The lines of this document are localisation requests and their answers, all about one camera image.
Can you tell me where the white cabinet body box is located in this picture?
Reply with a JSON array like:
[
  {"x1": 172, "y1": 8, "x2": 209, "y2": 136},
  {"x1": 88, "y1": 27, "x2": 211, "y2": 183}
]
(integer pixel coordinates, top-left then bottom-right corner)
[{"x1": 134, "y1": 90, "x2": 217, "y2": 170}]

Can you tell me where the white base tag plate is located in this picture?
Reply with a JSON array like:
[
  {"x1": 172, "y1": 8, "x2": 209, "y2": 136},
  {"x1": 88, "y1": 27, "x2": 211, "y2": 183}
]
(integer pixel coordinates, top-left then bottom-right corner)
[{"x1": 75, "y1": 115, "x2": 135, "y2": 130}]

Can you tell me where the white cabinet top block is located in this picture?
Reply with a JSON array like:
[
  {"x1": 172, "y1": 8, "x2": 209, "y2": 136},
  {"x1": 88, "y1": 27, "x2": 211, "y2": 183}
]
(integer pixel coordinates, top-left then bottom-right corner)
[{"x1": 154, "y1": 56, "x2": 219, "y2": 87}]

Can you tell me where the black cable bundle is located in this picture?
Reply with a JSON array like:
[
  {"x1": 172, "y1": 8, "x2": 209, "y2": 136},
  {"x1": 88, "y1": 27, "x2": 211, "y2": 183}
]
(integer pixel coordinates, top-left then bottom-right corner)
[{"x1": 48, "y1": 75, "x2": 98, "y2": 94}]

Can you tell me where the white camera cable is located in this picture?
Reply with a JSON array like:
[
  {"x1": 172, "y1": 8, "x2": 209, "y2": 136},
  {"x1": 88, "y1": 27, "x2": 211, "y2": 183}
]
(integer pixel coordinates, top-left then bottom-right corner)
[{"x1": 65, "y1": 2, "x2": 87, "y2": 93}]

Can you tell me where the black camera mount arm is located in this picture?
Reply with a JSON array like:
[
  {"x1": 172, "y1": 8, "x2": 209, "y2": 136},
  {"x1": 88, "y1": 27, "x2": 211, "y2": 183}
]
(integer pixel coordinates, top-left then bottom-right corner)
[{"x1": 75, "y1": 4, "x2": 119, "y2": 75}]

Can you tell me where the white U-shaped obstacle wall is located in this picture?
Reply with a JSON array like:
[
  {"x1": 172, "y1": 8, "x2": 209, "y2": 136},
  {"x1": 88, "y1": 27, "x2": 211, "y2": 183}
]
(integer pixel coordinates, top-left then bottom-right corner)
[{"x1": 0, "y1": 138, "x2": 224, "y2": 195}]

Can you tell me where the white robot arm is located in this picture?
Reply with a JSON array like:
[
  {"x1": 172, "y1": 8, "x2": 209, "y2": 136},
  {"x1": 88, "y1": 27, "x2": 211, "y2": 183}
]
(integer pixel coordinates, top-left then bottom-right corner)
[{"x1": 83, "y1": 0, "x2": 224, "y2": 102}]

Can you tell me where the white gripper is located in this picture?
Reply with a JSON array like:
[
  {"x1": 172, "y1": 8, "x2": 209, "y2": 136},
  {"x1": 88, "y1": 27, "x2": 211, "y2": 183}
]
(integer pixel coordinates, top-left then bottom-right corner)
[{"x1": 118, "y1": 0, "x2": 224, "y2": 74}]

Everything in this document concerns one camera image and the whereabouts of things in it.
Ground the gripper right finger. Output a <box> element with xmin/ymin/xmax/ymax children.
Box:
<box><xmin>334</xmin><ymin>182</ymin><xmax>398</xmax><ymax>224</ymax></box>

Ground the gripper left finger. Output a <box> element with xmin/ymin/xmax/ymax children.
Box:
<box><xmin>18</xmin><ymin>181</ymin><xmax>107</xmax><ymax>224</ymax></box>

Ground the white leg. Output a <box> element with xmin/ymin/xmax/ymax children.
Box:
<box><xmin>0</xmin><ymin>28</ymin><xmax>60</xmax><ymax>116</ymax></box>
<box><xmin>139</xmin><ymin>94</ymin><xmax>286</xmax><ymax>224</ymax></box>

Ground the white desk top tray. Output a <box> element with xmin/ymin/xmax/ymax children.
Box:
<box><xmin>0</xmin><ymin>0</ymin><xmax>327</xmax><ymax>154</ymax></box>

■ ■ ■ ■ ■

THE PROBLEM: Gather and copy every line of the data in which the string "located" is found.

SOLUTION TO THIS TASK:
Can you tell me where the white cabinet body box is located in this picture?
Can you tell me where the white base tag plate is located in this picture?
Can you tell me where the white cabinet top block is located in this picture?
Can you tell me where the black cable bundle is located in this picture?
Can you tell me where the white camera cable is located in this picture?
Can you tell me where the black camera mount arm is located in this picture?
Can you tell me where the white U-shaped obstacle wall is located in this picture?
Can you tell me where the white robot arm is located in this picture?
Can you tell me where the white gripper is located in this picture?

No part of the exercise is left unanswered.